◆ **Instructions to follow**: Only the lines from the beginning of the data below through the line that contains "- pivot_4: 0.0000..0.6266" should be repeated, exactly as written.

◆ **Given data**:

'''

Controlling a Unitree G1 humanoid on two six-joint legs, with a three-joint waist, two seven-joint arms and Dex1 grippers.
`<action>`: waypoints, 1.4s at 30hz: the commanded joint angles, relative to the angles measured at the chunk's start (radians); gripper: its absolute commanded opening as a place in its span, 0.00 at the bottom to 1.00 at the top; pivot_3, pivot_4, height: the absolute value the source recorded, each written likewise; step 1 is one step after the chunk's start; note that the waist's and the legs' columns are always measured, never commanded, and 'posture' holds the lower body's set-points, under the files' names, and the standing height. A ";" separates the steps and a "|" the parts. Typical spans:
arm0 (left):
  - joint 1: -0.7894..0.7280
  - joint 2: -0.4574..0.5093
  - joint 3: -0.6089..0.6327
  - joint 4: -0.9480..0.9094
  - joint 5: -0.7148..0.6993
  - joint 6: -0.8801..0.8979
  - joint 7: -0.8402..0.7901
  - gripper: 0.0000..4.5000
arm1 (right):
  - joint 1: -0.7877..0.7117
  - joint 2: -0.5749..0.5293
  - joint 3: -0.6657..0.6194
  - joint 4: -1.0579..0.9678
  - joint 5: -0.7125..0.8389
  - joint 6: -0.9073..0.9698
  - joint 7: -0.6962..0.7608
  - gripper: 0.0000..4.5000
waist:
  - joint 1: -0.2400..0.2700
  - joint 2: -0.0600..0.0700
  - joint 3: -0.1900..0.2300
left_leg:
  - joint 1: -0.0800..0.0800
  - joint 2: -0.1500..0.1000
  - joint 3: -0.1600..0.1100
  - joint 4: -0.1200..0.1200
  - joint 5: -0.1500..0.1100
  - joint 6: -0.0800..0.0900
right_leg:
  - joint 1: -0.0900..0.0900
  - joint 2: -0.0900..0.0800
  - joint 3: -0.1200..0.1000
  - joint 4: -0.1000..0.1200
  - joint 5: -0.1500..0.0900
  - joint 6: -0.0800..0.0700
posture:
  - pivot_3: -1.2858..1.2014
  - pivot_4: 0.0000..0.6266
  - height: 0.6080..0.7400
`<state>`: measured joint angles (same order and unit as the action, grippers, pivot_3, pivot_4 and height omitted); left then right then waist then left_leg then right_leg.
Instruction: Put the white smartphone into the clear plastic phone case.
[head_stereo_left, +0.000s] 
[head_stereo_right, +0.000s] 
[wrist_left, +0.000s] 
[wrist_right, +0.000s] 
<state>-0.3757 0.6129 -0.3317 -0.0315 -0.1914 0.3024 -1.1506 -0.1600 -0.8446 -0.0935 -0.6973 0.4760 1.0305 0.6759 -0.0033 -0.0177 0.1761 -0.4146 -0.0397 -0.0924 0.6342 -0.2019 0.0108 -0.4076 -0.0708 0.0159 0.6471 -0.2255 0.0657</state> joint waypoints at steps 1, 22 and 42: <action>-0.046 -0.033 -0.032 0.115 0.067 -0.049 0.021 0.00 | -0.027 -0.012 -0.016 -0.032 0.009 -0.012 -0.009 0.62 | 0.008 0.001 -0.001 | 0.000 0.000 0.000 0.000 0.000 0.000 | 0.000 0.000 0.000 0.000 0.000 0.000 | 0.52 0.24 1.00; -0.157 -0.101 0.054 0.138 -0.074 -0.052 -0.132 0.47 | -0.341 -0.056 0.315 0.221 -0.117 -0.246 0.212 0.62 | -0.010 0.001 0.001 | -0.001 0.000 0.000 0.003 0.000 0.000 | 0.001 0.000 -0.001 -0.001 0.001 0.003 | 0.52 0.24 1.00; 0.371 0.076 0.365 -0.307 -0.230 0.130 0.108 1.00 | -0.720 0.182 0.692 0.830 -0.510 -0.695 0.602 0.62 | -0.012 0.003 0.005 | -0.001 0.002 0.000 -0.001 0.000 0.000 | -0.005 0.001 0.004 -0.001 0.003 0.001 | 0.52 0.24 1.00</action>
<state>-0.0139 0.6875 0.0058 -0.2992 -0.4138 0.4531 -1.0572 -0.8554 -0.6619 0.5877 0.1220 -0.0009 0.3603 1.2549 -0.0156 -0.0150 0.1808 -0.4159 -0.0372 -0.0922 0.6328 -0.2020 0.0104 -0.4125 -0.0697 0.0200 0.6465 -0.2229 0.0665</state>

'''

◆ **Written answer**:
Controlling a Unitree G1 humanoid on two six-joint legs, with a three-joint waist, two seven-joint arms and Dex1 grippers.
`<action>`: waypoints, 1.4s at 30hz: the commanded joint angles, relative to the angles measured at the chunk's start (radians); gripper: its absolute commanded opening as a place in its span, 0.00 at the bottom to 1.00 at the top; pivot_3, pivot_4, height: the absolute value the source recorded, each written likewise; step 1 is one step after the chunk's start; note that the waist's and the legs' columns are always measured, never commanded, and 'posture' holds the lower body's set-points, under the files' names, and the standing height. A ";" separates the steps and a "|" the parts. Typical spans:
arm0 (left):
  - joint 1: -0.7894..0.7280
  - joint 2: -0.4574..0.5093
  - joint 3: -0.6089..0.6327
  - joint 4: -0.9480..0.9094
  - joint 5: -0.7148..0.6993
  - joint 6: -0.8801..0.8979
  - joint 7: -0.8402..0.7901
  - gripper: 0.0000..4.5000
arm1 (right):
  - joint 1: -0.7877..0.7117
  - joint 2: -0.5749..0.5293
  - joint 3: -0.6657..0.6194
  - joint 4: -1.0579..0.9678
  - joint 5: -0.7125..0.8389
  - joint 6: -0.9073..0.9698
  - joint 7: -0.6962..0.7608
  - gripper: 0.0000..4.5000
waist:
  - joint 1: -0.2400..0.2700
  - joint 2: -0.0600..0.0700
  - joint 3: -0.1900..0.2300
left_leg:
  - joint 1: -0.0800..0.0800
  - joint 2: -0.1500..0.1000
  - joint 3: -0.1600..0.1100
  - joint 4: -0.1200..0.1200
  - joint 5: -0.1500..0.1100
  - joint 6: -0.0800..0.0900
right_leg:
  - joint 1: -0.0900..0.0900
  - joint 2: -0.0900..0.0800
  - joint 3: -0.1200..0.1000
  - joint 4: -0.1000..0.1200
  - joint 5: -0.1500..0.0900
  - joint 6: -0.0800..0.0700
posture:
  - pivot_3: -1.2858..1.2014
  - pivot_4: 0.0000..0.6266

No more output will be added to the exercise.